Dataset entries:
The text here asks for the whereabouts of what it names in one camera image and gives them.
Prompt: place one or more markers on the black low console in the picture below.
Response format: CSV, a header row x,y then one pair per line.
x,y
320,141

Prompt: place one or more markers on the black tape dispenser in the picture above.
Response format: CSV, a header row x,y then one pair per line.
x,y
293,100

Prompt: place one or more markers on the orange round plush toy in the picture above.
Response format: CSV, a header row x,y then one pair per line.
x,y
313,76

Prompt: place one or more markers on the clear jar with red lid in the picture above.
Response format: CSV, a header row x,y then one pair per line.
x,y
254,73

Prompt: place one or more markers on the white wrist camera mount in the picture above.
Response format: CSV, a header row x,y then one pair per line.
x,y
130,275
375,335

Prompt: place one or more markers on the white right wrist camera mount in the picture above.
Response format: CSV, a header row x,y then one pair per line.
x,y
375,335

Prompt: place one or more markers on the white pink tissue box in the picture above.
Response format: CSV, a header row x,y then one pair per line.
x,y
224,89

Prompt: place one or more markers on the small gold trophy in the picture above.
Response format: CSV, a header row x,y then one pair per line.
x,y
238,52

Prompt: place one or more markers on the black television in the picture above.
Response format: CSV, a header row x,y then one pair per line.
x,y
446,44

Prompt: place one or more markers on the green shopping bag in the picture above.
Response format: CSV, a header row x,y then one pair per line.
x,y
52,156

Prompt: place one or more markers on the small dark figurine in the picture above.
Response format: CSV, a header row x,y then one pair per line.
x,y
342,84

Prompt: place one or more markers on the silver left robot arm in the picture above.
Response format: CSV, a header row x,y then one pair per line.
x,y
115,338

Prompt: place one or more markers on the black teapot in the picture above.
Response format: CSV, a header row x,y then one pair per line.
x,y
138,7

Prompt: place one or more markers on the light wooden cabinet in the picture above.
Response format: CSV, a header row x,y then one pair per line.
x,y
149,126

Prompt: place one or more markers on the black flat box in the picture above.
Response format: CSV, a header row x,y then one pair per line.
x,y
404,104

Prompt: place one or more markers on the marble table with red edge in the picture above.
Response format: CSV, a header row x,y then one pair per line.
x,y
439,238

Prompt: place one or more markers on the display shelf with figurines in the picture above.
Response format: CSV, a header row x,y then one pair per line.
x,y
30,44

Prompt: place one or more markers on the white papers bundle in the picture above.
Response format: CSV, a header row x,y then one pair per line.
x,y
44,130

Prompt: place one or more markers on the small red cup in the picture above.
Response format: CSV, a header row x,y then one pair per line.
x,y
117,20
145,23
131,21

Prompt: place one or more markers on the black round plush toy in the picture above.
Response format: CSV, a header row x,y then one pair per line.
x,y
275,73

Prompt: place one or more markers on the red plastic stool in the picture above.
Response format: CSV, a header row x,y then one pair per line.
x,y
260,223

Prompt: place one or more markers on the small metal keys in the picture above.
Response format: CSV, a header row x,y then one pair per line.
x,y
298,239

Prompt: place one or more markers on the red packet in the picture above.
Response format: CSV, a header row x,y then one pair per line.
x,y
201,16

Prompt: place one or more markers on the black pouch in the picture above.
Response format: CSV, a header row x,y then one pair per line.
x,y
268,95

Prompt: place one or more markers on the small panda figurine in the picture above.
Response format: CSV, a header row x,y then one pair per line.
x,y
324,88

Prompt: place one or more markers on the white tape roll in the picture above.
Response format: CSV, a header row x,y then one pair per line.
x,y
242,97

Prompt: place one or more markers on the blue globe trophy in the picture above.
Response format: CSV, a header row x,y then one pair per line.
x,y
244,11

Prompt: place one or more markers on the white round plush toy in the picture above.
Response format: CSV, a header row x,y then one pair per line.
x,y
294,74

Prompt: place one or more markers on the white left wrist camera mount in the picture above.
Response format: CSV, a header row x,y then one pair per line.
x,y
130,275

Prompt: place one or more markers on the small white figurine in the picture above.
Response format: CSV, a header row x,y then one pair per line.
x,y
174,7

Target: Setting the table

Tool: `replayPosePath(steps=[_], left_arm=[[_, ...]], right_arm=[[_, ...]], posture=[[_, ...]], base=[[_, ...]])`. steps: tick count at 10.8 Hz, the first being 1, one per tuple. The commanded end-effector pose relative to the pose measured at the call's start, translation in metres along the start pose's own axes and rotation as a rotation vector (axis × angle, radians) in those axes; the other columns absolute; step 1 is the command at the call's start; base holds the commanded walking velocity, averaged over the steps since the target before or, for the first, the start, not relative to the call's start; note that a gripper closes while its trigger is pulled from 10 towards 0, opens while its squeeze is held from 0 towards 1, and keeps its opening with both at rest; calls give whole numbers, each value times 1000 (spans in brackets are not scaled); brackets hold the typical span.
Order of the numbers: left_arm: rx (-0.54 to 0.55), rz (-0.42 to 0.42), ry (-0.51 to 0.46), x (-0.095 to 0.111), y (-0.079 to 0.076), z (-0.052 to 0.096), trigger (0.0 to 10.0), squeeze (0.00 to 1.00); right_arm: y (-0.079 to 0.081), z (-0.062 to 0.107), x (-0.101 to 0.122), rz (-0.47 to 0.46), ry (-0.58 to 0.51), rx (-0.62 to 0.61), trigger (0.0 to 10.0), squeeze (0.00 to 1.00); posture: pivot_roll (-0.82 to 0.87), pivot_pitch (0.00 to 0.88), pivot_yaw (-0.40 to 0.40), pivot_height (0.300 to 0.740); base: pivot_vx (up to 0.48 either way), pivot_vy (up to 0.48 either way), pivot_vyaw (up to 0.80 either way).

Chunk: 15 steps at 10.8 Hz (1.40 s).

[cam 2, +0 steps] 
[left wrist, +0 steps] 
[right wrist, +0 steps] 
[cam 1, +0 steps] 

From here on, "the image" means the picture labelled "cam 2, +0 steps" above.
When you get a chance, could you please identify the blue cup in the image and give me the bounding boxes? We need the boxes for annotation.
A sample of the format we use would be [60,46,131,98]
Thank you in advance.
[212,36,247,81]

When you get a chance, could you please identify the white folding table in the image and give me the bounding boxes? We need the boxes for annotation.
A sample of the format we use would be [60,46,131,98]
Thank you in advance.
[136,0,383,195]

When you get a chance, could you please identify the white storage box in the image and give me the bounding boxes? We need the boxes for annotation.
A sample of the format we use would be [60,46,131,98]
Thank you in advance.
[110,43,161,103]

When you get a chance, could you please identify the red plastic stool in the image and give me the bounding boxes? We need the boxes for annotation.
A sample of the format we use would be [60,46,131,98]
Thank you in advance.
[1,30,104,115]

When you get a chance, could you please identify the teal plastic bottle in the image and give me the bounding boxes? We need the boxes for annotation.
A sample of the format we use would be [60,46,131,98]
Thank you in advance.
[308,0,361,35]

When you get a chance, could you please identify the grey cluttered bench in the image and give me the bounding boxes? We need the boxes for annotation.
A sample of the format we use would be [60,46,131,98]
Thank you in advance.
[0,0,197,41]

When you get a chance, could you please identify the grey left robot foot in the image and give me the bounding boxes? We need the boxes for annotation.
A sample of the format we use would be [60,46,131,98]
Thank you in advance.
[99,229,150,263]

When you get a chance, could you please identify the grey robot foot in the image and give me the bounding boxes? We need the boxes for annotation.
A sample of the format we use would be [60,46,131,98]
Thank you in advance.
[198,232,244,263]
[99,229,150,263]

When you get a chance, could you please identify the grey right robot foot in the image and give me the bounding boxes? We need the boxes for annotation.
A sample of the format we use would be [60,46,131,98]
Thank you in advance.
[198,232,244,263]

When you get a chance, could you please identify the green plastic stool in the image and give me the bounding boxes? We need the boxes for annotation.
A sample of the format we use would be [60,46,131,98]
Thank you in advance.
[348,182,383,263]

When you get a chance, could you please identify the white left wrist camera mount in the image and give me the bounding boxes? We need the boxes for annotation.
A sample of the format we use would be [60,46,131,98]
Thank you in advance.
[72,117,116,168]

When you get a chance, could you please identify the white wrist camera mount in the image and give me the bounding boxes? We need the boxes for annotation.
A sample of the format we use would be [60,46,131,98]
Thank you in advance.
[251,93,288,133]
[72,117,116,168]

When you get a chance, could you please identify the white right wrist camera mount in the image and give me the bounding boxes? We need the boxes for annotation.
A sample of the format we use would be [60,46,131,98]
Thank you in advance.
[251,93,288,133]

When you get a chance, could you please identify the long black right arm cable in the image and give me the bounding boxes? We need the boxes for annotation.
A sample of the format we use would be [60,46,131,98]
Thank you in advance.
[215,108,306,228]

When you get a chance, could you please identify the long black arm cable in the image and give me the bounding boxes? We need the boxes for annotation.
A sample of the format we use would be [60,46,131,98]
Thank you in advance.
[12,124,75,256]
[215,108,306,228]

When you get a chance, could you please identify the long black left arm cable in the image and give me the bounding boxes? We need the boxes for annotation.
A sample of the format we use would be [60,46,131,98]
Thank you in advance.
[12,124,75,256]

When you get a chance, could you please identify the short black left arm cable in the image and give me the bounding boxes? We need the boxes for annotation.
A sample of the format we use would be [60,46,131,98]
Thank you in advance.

▶ _Exercise_
Lines holding the word "plastic" are the answer; copy every one from the records above.

▶ _Exercise output_
Prompt: place one or more markers on the red plastic stool in the picture above.
When you get a chance, could you please identify the red plastic stool in the image and give me the bounding boxes? We need the boxes for annotation.
When you get a chance, could you please identify the teal plastic bottle in the image and give me the bounding boxes? We need the boxes for annotation.
When you get a chance, could you please identify the green plastic stool in the image and give me the bounding boxes? We need the boxes for annotation.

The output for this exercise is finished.